Symmetry – Caution: Sap just under boiling point

Sweltry – a particularly good tree

Poultry – produces very little timber

Psychiatry – used for treating mad cow disease

Means and ends

This 99 word piece was written for the Carrot Ranch weekly challenge, with the prompt of ‘never-ending’.

When she said to me our relationship was never-ending, my first thought was she’s saying ‘We’ll be together until death and beyond’. Later we had an argument over something I considered trivial and I started to wonder if she’d meant never-ending in the sense of ‘ongoing burden’. But then I cheered myself with thinking she’d meant ‘never’ ending, as in we could each stop saying ‘I’m never going to find someone who loves me’.

I’m probably over-thinking this. Of course the logical thing to do is just ask her but then I’d probably never hear the end of it.

All above board

This piece was written for the Six Sentence Challenge, with the prompt word of ‘board’.

Big Sister’s first act after she was elected as Prime Minister was to establish the Social Crimes Commission (which would soon become known as SOCC and lead to the expression ‘I’ve been SOCCed’) and it didn’t take long for the Commission to draw up its initial hit list of social crimes, including the crime of refusing to take personal responsibility for your actions and your future self-sufficiency.

How the Mob cheered when Big Sister compulsorily acquired former schools, office buildings and factories to turn them into Personal Responsibility Action Centres (PRACs), which provided education, training (including basic hygiene, bed-making, washing your own clothes, cooking and budgeting) and community work assignments; as Big Sister said (and the Mob nodded approvingly), ‘staring at a screen is not a career’.

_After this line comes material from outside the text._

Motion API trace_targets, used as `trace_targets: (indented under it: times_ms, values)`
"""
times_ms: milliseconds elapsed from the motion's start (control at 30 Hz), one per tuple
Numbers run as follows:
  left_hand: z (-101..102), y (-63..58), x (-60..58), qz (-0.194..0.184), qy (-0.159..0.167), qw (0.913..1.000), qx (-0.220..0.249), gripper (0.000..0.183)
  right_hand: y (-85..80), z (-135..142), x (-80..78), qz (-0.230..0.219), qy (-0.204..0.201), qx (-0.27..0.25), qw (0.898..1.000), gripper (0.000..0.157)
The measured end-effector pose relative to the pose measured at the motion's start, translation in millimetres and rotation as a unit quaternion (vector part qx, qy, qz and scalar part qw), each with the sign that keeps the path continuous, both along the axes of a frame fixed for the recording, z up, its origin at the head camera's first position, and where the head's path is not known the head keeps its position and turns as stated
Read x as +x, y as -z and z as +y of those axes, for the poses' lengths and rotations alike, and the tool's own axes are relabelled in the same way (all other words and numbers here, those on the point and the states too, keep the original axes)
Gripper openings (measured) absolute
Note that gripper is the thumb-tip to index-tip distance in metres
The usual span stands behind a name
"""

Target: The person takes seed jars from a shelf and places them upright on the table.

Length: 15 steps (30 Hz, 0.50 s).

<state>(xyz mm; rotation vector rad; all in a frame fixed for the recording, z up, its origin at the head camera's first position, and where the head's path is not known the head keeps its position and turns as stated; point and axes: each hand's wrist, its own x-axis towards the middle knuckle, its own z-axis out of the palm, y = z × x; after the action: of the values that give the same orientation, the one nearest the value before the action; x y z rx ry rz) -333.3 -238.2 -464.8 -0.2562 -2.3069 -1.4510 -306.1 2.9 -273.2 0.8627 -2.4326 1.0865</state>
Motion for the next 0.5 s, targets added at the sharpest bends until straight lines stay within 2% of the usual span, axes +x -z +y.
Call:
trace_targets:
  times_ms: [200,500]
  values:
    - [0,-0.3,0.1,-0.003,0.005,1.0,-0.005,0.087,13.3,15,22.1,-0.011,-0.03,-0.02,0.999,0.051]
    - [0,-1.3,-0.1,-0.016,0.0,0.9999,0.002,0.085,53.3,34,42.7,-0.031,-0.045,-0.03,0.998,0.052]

And the Mob were almost orgasmic in their support for the new Corporate Responsibility Action Payment Plan (which led to a new term, being CRAPPed on) which required Board members and senior executives who had presided over theft, greed and deception in their companies to remedy their crimes by working for no pay until full reparation was achieved or attend a PRAC in an area where the most customers who were affected by their crimes lived.

Many Board members had to be re-trained into real jobs and rookies from the ranks of real estate agents, lawyers, financial advisors, professional sports people, media stars and Insta influencers could be seen everywhere in RED squads (Repairing Environmental Damage); as Big Sister said, ‘every adult needs to understand that the world is not a toilet’.

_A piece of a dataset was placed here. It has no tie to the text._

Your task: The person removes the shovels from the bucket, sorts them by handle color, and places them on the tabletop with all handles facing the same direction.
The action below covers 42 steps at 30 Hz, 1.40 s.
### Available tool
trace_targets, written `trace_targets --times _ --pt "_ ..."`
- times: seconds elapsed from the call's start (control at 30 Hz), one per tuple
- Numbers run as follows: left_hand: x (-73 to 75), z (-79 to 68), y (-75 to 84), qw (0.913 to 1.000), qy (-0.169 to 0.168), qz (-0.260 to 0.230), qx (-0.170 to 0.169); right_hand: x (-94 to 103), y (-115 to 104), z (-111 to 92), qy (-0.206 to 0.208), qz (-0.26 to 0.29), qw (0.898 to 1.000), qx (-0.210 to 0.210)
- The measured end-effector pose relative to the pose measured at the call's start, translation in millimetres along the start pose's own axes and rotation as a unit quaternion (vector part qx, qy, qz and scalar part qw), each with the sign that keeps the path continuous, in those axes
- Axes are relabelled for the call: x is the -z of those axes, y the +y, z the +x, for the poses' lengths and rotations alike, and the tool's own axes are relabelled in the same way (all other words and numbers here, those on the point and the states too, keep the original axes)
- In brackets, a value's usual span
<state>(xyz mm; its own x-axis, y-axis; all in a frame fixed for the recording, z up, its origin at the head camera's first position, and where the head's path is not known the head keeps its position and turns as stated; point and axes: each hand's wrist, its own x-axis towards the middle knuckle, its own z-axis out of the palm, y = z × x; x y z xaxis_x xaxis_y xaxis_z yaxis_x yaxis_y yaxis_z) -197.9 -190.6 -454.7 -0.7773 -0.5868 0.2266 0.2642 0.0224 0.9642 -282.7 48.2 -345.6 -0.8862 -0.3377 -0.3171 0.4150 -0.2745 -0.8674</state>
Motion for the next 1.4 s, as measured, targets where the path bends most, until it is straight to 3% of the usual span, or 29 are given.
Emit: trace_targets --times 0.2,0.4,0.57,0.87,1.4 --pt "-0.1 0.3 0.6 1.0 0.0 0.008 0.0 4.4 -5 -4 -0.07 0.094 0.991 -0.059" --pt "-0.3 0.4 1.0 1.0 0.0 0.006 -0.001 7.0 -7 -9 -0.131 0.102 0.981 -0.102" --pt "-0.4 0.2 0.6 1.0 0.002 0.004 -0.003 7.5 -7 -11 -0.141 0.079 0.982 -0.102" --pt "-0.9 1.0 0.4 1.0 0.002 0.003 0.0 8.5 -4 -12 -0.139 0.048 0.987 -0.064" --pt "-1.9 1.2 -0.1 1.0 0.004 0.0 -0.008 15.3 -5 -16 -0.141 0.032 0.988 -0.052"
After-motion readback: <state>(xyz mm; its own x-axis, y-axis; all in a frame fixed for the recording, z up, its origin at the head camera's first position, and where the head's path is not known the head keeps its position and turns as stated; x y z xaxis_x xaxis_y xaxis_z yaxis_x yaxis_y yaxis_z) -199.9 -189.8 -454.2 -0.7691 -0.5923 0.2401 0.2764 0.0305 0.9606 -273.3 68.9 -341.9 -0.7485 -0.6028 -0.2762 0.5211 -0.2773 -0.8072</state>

Inevitably, those who had lost their wealth tried to recruit the military to lead a violent overthrow of the new order but it all fizzled out when all military personnel were placed on generous salaries for life; as Big Sister said, ‘whoever has the gold and the guns, rules’.

Finally Big Sister announced that it was the Will of the People and the gift of modern science that she become Prime Minister for Eternity, so elections and political parties and Parliaments were no longer necessary; as Big Sister said, ‘my critics may describe my rule as a circus but I bring all the fun of the fair’.

Steady rhythm

This piece was written for the Six Sentence Challenge, with the prompt word of ‘rhythm’.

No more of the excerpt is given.